Only the lines from the top of the data through the line containing "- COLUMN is" should be duplicated, exactly as they appear.

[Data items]
+++

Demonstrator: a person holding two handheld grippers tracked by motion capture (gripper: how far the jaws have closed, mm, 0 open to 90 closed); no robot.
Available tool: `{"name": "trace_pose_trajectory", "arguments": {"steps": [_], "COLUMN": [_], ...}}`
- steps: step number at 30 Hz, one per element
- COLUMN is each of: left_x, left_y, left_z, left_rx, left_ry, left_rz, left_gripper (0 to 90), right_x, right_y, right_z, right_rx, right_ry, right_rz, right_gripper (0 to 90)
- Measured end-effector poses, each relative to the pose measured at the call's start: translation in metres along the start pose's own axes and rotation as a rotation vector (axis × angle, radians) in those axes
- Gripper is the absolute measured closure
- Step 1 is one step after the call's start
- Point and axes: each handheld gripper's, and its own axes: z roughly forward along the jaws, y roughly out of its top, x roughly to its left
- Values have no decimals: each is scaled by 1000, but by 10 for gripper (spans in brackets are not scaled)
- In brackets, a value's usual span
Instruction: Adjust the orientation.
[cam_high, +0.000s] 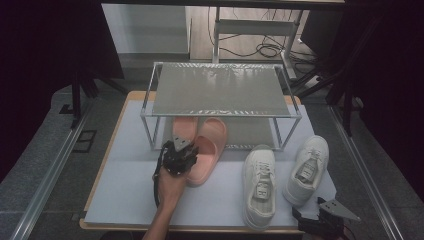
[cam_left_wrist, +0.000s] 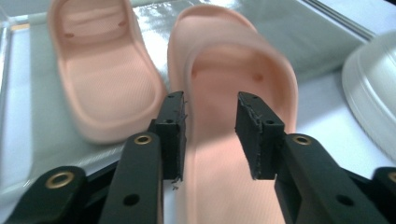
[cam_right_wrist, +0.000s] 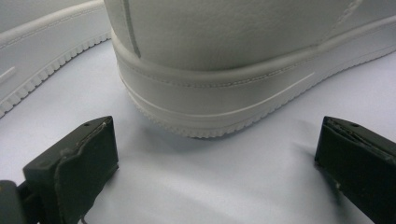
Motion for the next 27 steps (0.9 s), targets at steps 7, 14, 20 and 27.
{"name": "trace_pose_trajectory", "arguments": {"steps": [7,14,20,27], "left_x": [8,1,0,-5], "left_y": [-29,-58,-68,-74], "left_z": [-28,-33,-35,-26], "left_rx": [50,117,131,173], "left_ry": [-121,-146,-134,-130], "left_rz": [41,76,80,107], "left_gripper": [774,895,897,897], "right_x": [0,0,0,0], "right_y": [0,0,0,0], "right_z": [0,0,0,0], "right_rx": [-1,0,-1,-1], "right_ry": [-1,-2,-2,-2], "right_rz": [1,1,1,1], "right_gripper": [0,0,0,0]}}
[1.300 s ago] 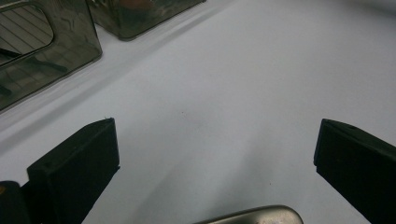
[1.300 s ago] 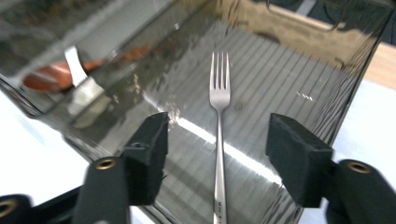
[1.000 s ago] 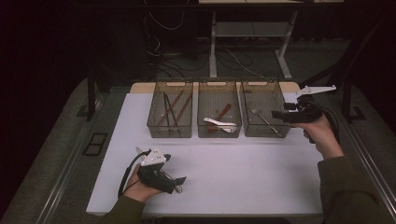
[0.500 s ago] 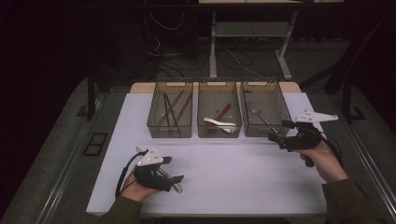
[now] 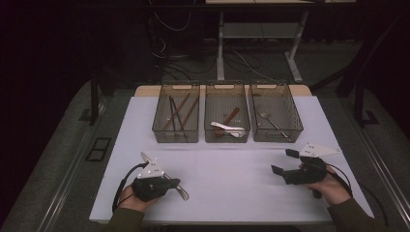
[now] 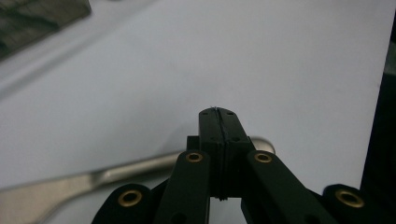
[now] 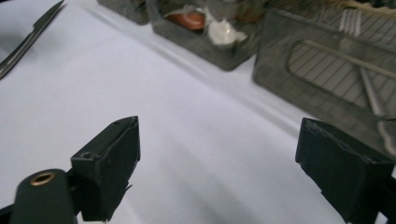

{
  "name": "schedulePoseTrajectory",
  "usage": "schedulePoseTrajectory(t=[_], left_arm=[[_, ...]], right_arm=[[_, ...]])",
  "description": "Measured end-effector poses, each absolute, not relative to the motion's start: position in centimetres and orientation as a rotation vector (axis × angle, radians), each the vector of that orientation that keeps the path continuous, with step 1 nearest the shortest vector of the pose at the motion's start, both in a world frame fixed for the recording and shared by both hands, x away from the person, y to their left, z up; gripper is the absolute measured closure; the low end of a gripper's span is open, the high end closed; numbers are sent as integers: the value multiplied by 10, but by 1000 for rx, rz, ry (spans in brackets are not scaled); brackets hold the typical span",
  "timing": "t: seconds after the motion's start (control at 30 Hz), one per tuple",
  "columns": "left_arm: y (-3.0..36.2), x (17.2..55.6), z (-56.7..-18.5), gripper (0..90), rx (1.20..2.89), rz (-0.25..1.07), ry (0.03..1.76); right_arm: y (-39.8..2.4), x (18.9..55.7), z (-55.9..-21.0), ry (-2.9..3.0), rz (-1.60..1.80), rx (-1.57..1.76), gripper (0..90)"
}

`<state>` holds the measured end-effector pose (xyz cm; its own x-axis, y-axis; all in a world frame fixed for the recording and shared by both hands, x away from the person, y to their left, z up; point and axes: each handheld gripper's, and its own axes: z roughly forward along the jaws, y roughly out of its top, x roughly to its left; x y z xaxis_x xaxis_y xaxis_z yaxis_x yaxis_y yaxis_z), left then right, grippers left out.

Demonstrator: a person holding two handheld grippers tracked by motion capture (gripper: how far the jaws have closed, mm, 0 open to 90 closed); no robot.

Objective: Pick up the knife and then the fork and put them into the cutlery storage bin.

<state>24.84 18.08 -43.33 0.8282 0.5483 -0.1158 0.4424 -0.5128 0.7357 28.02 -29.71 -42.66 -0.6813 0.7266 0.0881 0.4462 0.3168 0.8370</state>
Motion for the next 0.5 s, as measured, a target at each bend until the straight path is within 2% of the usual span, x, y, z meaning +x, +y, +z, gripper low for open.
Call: schedulePoseTrajectory(t=[0.2, 0.5], left_arm=[[184, 247, -442, 891, 2216, 130, 747], [167, 261, -446, 892, 2260, 116, 672]], right_arm=[[-292, 274, -433, 2314, 1316, 1028, 138], [-292, 276, -434, 2313, 1307, 1039, 138]])
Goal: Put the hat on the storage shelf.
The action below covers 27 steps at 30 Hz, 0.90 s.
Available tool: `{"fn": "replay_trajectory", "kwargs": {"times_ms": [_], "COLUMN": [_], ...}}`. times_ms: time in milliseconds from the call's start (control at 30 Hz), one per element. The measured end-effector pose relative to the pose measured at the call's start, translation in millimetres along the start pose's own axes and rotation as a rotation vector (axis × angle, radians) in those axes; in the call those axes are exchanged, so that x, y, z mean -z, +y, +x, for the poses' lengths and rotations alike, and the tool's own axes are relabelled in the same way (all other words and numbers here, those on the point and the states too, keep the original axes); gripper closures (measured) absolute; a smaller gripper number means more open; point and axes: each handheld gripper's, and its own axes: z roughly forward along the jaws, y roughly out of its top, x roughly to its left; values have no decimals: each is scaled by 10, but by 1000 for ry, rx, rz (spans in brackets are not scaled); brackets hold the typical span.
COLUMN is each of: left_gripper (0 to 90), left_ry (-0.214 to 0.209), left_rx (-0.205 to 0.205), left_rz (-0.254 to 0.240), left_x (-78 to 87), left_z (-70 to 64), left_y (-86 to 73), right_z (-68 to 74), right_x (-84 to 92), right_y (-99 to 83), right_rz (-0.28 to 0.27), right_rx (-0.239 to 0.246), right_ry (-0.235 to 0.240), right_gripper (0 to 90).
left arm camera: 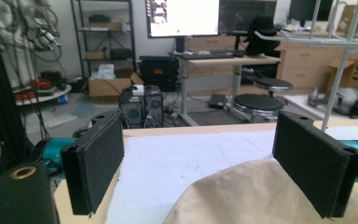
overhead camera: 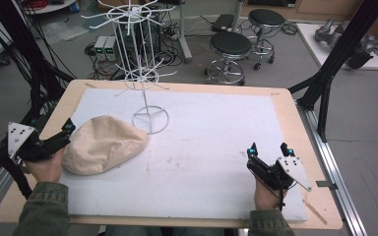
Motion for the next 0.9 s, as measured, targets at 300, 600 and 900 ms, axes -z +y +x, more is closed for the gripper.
{"fn": "replay_trajectory", "kwargs": {"times_ms": [300,600,900], "left_gripper": [166,166,165], "left_ry": [-52,-96,-128], "left_rx": [-21,-44,-65], "left_rz": [37,88,138], "left_x": [-225,-443,-645], "left_z": [-23,-38,-33], "left_y": [108,135,105], "right_z": [11,8,19], "right_x": [-13,-23,-21], "right_y": [-7,-8,-9], "right_rz": [8,7,7], "right_rx": [9,7,14], "right_ry": [5,6,9], "right_gripper": [65,65,65]}}
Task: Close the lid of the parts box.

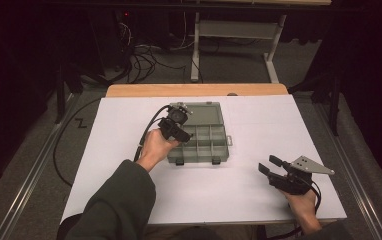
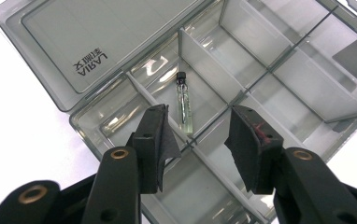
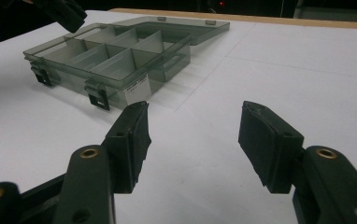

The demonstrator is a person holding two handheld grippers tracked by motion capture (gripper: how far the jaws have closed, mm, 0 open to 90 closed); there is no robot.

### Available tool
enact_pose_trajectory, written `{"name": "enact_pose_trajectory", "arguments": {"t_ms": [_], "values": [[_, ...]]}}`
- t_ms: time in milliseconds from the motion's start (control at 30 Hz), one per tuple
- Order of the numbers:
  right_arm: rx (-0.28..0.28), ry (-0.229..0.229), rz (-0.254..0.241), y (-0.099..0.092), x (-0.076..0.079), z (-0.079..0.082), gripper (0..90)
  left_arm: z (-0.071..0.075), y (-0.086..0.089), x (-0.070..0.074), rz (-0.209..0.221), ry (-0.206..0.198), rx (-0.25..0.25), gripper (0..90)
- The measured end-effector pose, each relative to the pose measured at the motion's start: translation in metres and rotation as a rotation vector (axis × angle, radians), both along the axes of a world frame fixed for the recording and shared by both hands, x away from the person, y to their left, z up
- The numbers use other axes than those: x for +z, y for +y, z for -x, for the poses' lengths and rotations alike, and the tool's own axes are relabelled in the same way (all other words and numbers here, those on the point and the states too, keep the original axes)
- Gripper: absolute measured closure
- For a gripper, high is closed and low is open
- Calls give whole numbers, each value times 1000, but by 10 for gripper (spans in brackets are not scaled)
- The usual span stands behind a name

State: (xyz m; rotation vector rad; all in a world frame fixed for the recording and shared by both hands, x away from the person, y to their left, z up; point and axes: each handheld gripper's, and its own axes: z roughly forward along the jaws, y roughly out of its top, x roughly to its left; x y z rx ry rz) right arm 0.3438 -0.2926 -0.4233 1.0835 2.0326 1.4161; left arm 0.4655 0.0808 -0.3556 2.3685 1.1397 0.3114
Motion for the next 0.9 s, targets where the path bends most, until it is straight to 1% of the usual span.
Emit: {"name": "enact_pose_trajectory", "arguments": {"t_ms": [333, 500, 567, 733, 900], "values": [[-1, 1, -2, 0, 0, 1, 444, 8, 3, 4, 12, -14, -5, 555], [2, 4, 2, 0, 0, 0, 443, 12, 7, 4, 10, -21, -4, 547], [5, -1, 1, 0, 0, 1, 443, 14, 9, 4, 17, -25, 3, 547], [8, -4, -2, -1, 0, 2, 443, 18, 15, 4, 17, -28, 8, 543], [8, 0, 1, 0, 0, 1, 443, 19, 23, 5, 32, -31, 17, 539]]}}
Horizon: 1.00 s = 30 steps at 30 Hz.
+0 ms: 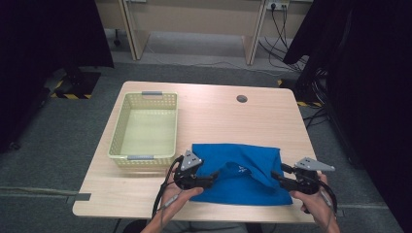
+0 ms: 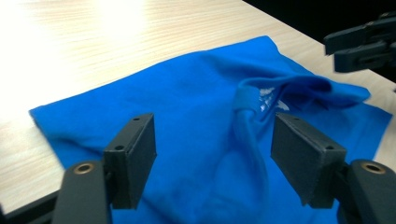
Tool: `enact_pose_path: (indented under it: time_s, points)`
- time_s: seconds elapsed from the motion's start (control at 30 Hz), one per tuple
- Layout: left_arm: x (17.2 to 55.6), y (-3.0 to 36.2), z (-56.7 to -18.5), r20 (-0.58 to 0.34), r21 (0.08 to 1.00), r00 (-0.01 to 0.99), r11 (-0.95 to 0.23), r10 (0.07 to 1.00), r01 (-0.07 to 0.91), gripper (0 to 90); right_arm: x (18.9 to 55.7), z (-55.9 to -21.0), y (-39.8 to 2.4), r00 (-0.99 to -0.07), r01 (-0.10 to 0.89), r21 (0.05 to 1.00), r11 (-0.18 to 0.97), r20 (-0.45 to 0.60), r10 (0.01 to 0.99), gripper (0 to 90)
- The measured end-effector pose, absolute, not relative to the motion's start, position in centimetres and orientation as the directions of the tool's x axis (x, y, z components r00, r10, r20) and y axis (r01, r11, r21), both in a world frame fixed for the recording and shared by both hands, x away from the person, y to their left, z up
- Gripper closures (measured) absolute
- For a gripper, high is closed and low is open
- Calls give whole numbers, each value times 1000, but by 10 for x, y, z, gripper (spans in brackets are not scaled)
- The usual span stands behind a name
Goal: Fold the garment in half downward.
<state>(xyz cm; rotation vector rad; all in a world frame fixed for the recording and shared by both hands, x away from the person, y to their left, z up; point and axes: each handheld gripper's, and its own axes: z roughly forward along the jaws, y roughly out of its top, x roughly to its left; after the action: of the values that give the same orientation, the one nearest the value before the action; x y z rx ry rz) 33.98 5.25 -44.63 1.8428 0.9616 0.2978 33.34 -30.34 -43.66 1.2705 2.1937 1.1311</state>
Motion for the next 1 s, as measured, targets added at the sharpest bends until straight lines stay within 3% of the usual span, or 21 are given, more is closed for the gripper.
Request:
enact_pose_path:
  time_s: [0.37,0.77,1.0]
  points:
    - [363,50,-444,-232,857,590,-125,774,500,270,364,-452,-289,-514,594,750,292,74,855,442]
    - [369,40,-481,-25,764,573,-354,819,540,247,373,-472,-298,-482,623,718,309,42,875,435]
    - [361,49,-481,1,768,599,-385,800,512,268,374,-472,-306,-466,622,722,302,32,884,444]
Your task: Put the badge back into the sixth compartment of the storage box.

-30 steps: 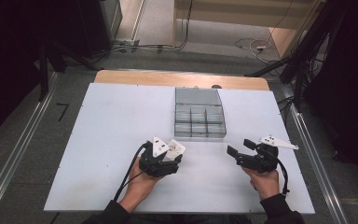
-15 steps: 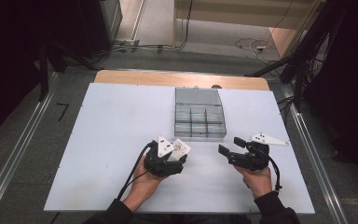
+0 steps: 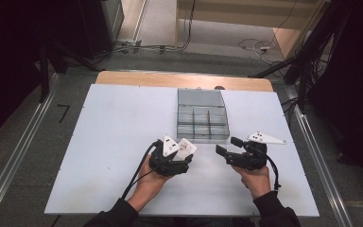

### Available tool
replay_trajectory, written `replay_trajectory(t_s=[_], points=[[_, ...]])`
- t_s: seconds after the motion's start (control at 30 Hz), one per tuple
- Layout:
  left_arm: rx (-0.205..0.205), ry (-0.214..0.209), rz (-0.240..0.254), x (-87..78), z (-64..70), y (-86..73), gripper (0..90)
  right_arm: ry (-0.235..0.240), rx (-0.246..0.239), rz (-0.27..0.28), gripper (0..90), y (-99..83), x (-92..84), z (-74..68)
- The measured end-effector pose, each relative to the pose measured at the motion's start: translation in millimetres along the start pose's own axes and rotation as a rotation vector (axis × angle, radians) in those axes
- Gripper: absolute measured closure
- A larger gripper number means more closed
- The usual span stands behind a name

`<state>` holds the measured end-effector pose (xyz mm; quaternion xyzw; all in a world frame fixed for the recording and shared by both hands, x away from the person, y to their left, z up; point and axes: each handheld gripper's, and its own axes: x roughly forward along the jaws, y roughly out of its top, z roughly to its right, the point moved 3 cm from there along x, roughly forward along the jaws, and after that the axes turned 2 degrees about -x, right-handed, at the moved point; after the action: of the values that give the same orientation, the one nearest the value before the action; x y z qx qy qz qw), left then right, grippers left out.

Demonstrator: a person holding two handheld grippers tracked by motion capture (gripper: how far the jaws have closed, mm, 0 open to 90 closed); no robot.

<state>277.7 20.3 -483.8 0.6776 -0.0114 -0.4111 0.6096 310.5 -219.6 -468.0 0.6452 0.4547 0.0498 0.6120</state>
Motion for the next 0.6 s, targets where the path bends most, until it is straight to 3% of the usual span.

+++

YOUR SOLUTION:
Demonstrator: a person holding two handheld grippers tracked by motion capture (gripper: how far the jaws have closed, mm, 0 open to 90 closed); no robot.
Available tool: `{"name": "trace_pose_trajectory", "arguments": {"steps": [_], "COLUMN": [_], ...}}`
- steps: step number at 30 Hz, one per element
- COLUMN is each of: left_x, left_y, left_z, left_rx, left_ry, left_rz, left_gripper (0 to 90), right_x, right_y, right_z, right_rx, right_ry, right_rz, right_gripper (0 to 90)

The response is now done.